Мы обратили внимание, что Вилли не хотел быть пленником мира, пленившего других. Иногда он работал на Национальный конгресс, и эта работа была для него одним из способов оставаться свободным, но вдруг он усматривал в этом признание плена и оставлял политику. Он был капризен, и определить, где у него центр тяжести, было трудно.
В его семье мы познали то, чем владеют африканцы, а не только то, что у них отняли. С внезапной серьезностью он мог заявить:
— Мы принадлежим Африке. В этом наша сила. Понимаешь? Но белые говорят: «Африка принадлежит нам».
Его огромные зубы едва умещались за губами. На лбу не было ни единой морщинки.
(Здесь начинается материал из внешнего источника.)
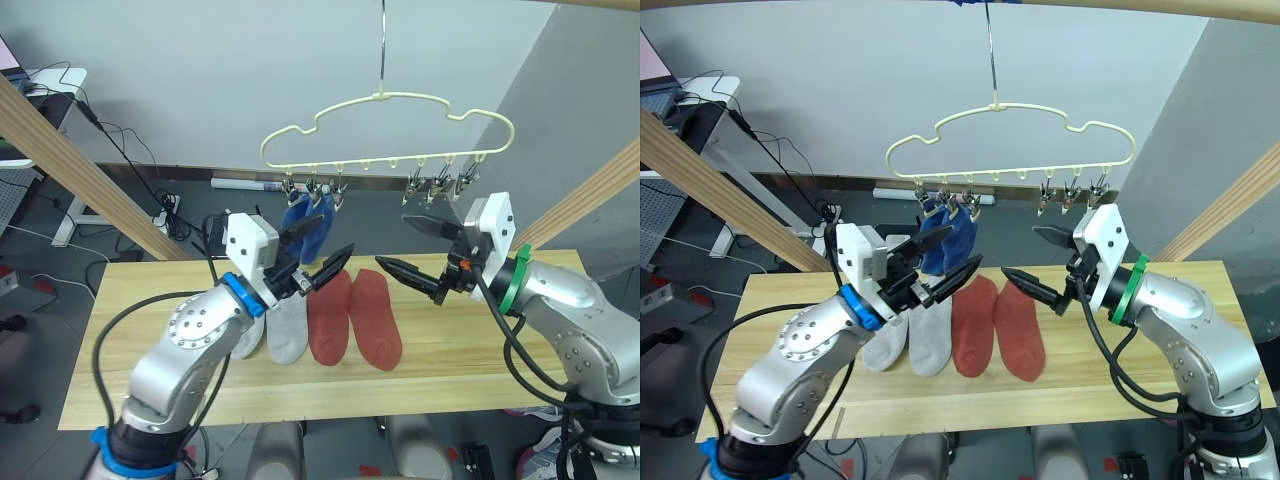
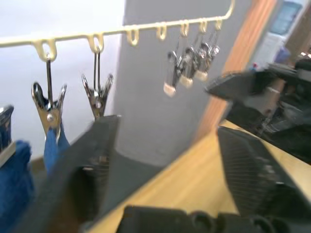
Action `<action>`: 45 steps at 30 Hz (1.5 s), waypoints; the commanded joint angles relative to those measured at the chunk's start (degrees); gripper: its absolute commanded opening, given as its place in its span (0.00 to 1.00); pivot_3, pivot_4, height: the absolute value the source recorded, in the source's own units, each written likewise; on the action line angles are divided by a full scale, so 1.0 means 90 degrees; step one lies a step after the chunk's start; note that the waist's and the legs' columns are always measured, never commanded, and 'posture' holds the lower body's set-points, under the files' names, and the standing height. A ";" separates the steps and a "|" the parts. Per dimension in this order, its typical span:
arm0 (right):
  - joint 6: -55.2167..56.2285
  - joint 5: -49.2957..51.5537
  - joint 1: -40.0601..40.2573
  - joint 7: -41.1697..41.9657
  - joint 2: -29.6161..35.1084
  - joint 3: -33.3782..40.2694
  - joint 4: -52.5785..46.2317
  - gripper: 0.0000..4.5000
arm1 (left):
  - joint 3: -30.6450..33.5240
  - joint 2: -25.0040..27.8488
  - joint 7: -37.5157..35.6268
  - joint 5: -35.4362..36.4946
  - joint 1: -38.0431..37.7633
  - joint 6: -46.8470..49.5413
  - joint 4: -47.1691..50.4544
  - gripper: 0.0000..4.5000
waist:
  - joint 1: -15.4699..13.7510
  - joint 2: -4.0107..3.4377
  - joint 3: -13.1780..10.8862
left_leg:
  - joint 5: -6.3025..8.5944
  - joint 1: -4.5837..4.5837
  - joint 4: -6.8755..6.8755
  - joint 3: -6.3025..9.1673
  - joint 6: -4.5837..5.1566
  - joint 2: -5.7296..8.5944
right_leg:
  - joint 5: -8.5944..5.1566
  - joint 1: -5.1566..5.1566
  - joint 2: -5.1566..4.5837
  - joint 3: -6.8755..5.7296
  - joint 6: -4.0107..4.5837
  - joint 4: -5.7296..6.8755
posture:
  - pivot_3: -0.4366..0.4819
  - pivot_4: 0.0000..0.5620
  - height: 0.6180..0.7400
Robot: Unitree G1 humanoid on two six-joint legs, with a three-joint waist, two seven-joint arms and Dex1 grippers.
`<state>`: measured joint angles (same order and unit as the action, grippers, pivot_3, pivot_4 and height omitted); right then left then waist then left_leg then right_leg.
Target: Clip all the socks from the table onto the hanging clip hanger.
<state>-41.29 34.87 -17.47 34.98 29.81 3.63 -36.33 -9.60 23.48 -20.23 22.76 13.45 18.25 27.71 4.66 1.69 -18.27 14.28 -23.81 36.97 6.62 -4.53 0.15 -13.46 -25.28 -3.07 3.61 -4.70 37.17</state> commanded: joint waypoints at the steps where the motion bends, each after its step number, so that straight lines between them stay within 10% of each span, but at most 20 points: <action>1: 0.0302 0.0046 -0.0156 -0.0221 -0.0058 0.0179 -0.0406 1.00 | -0.0163 -0.0287 0.0114 -0.0736 0.0248 -0.0627 -0.0378 0.75 | 0.0011 0.0000 0.0000 | -0.0002 0.0000 0.0001 -0.0001 0.0004 0.0001 | 0.0005 0.0000 0.0000 0.0001 -0.0002 0.0000 | 0.31 0.52 1.00; 10: 0.0339 0.0080 -0.0222 -0.0405 -0.0038 0.0022 -0.0463 1.00 | -0.0034 -0.0726 0.0080 -0.1203 0.0368 -0.1009 -0.0813 0.46 | 0.0039 -0.0001 0.0000 | -0.0010 0.0003 0.0004 -0.0005 0.0015 0.0001 | 0.0018 0.0000 0.0000 0.0006 -0.0004 0.0006 | 0.30 0.53 1.00; 45: 0.0351 0.0527 -0.1038 -0.0083 -0.0013 -0.0234 -0.0337 1.00 | 0.0201 -0.2115 0.1051 -0.2193 0.0994 -0.1388 -0.1960 0.46 | 0.0064 0.0000 0.0001 | -0.0017 0.0012 0.0057 -0.0004 0.0025 0.0006 | 0.0031 0.0002 0.0000 0.0007 -0.0003 0.0077 | 0.26 0.52 1.00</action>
<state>-38.36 38.43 -26.10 34.45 29.49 0.91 -37.70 -8.00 4.87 -11.39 3.61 21.85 7.23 8.90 5.24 1.69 -18.27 14.12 -23.73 37.58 6.59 -4.30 0.20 -13.18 -25.26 -3.07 3.68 -4.72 37.90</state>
Зимними ночами люди собирают дрова и сучья, мешки, траву и жестяные банки и из всего этого сооружают себе лачуги на склоне, спускающемся от Орландо к железной дороге. Всего лишь две мили отделяют Шантитаун от богатейшего города мира. Здесь нашли себе приют несколько тысяч перемещенных лиц, которым запрещается строить свои дома и даже жить в Шантитауне.
— Свалка африканского материка, — сказал Вилли. — Здесь живут бечуаналендцы, мозамбикцы, ньясалендцы. Они думают, что в Иоганнесбурге можно заработать больше, чем дома, а многие просто не могут уехать отсюда: нет средств.
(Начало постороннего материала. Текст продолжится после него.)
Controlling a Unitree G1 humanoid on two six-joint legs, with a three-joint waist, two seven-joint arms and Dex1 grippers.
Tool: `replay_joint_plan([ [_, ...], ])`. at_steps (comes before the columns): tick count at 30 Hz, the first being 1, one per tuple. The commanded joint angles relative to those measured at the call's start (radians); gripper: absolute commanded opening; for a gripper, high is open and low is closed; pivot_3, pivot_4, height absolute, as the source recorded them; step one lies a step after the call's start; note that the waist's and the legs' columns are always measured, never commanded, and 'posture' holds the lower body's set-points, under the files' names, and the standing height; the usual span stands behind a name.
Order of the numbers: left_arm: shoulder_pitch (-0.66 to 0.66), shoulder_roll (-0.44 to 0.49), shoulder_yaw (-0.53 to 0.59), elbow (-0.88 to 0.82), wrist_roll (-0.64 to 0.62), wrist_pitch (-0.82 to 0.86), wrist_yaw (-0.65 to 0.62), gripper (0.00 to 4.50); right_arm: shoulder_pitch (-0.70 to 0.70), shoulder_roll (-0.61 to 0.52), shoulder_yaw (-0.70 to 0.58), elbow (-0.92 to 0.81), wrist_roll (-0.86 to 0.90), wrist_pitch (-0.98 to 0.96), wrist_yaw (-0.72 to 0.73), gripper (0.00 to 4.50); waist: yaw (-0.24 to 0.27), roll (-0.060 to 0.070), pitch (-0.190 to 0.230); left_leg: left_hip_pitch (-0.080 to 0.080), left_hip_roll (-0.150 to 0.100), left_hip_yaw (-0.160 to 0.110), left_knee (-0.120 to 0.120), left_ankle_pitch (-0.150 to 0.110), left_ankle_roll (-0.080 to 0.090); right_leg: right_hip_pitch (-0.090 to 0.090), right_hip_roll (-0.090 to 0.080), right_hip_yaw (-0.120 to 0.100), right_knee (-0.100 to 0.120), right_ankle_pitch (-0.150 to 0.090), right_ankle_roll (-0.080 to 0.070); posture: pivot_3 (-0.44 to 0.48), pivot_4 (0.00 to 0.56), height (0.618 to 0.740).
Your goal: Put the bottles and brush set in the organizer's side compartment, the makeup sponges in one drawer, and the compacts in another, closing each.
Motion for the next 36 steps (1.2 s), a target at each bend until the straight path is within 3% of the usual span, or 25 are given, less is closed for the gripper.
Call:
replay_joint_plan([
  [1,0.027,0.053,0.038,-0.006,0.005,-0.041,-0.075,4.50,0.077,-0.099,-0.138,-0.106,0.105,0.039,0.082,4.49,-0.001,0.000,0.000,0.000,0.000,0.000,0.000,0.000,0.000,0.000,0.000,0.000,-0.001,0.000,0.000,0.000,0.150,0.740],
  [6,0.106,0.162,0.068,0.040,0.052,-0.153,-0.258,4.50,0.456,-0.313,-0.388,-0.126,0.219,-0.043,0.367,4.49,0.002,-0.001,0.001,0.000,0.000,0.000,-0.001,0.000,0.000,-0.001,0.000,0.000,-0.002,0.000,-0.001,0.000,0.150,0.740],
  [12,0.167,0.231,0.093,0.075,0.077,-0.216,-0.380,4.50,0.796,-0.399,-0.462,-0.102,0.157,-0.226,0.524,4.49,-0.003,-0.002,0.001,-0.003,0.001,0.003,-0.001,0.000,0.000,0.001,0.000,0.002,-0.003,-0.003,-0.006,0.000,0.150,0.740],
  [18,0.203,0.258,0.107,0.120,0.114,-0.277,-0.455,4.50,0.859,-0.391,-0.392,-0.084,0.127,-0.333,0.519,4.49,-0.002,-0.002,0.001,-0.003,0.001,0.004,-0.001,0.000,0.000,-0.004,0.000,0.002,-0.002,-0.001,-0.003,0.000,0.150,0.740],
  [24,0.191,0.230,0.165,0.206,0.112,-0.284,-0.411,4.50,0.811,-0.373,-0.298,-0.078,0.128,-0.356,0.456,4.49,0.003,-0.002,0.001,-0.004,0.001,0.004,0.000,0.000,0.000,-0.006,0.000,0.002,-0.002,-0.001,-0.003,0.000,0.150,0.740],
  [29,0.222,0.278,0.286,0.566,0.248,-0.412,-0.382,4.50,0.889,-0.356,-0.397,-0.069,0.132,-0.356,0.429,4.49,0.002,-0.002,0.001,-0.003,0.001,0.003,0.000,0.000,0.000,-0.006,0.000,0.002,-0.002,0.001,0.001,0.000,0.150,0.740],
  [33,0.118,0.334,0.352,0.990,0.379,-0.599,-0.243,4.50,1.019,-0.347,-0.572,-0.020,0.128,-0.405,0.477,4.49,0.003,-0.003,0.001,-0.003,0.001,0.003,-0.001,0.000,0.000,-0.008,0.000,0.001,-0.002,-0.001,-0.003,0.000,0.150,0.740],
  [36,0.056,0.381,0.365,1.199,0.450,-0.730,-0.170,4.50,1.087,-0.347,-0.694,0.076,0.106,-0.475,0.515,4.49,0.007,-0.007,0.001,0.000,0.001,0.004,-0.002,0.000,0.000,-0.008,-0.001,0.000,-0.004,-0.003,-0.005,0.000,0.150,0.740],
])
Пни лачугу ногой — она тут же развалится. Мешковина часто столь ветхая, что ее можно легко разорвать голыми руками. Выпрямленные жестяные банки служат для заплат на поржавевших листах железа. И лишь некоторым удается насобирать кирпичей для одной из стен лачуги.
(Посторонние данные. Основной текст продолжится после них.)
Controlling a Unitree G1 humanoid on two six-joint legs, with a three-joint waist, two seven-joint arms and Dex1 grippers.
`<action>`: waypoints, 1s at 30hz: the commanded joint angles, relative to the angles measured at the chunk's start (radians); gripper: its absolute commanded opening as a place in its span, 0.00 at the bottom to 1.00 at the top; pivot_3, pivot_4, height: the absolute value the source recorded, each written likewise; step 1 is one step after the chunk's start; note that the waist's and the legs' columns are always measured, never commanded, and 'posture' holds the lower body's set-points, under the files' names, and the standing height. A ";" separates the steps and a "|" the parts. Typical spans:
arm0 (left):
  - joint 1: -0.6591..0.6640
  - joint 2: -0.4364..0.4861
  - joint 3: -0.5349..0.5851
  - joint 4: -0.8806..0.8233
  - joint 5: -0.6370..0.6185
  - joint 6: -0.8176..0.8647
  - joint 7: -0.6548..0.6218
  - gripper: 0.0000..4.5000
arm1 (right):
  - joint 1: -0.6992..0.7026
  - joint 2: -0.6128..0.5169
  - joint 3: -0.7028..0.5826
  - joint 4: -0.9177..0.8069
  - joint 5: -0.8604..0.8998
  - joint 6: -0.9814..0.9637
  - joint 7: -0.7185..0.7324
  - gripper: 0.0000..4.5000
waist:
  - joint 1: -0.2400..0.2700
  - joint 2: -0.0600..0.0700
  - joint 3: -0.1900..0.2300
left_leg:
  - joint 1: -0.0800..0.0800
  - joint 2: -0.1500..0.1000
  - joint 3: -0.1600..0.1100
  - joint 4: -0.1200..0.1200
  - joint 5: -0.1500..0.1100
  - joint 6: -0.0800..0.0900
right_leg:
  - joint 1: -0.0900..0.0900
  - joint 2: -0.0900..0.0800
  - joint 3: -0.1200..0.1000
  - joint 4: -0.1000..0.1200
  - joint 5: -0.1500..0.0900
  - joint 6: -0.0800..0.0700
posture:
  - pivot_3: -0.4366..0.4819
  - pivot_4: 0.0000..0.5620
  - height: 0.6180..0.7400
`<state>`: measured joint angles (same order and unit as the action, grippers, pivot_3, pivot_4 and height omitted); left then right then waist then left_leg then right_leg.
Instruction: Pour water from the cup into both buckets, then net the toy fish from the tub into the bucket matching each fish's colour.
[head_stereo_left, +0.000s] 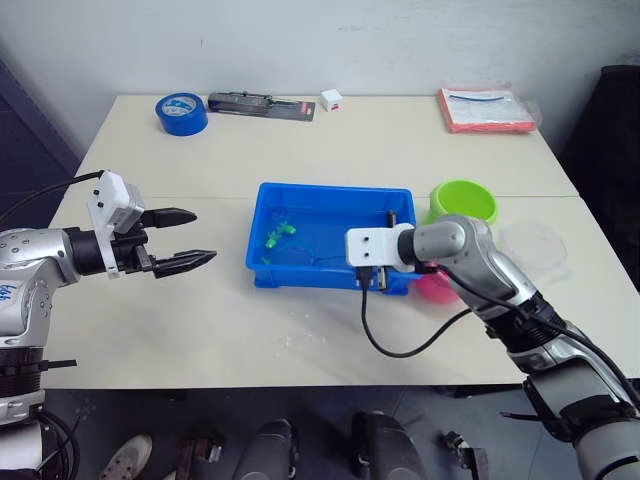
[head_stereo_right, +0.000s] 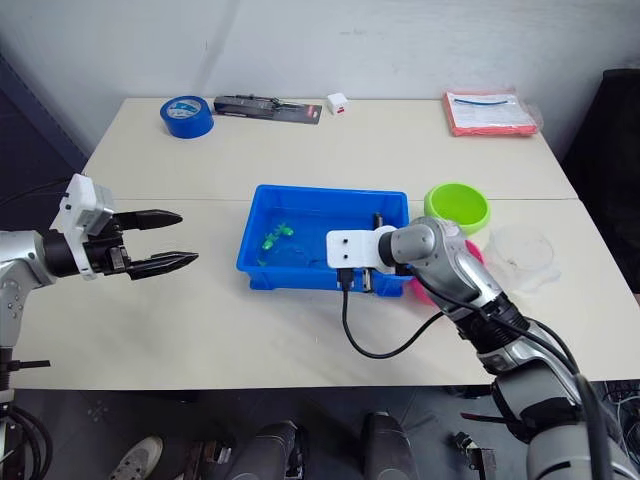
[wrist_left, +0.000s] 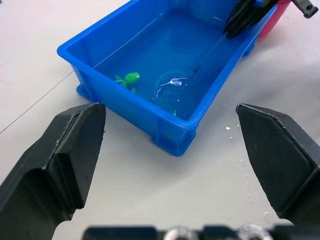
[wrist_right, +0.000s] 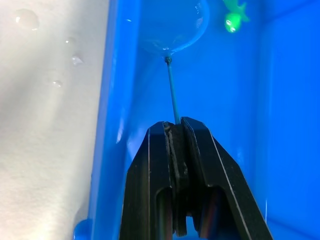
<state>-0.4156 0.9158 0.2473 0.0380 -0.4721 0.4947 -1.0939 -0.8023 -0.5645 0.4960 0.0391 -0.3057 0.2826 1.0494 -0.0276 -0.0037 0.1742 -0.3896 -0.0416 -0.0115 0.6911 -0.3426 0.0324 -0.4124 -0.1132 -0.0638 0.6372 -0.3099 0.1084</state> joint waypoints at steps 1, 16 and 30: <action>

Большая часть территории Шантитауна совершенно пуста: власти насильно выселили несколько тысяч людей в Мидоулендз или в резервации.
Правительство никогда не отрицает факта существования трущоб. Наоборот, оно подчеркивает их ужасы и тем самым оправдывает переселение людей в другие, более отдаленные районы.
Но обитатели трущоб крепко держатся за свои лачуги. У них нет средств для переезда в лучшие жилища. За лачугу в Шантитауне они платят в месяц три с половиной кроны, а железнодорожный билет до города стоит 10 крон. В Мидоулендзе они обязаны платить 40 крон в месяц и 16 крон за билет.
Большинству не на что жить и в Шантитауне.
Умирая, эти люди получают большее помещение. Если бы в могиле площадью в четыре квадратных метра и глубиной в три метра похоронили двенадцать человек, полиция нагрянула бы на следующее же утро. В то же время я не видел ни одной комнаты, где бы жило менее десяти человек.
Возле лужи, весь в глине, сидел маленький мальчик и ловил в воде головастиков.
— Мама дома? — спросил его Вилли.
Мальчик показал на занавеску, служившую дверью дома. Мы вошли. На матраце, брошенном на пол, лежал второй мальчик. Увидев нас, он сделал резкое движение и отвернулся к стене. Вместо стола в комнате был сундук, накрытый скатертью. На нем стояла бутылка с дезинфицирующей жидкостью. Дневной свет, проникавший через крашеную мешковину, освещал ее.
— Он болен?
Мать мальчика ответила на языке сото, а Вилли перевел. Мальчик стащил кусок мяса в магазине, и его поймали. Четыре удара кожаной плетью. Следы побоев. Доктор смазал спину чем-то дезинфицирующим. Когда Вилли говорил это, в его глазах была ненависть. Вилли откинул одеяло. Длинные полосы ран, затянувшихся корочкой, по краям побелели.
— Сколько ему лет?
— Двенадцать.
Анна-Лена отвернулась, я не знал, что сказать. Вилли выглядел так, точно хотел утешить нас.
— Скоро… — сказал только он.
— После порки его заставили просить у полицейского прощения, — сказала мать. — Дважды он должен был сказать «простите баас». До этого мальчик не ел два дня. «Не забывай, что ты живешь в Южной Африке», — сказал ему полицейский.
Даже полиция знает, что такого не встретишь нигде, кроме Южной Африки.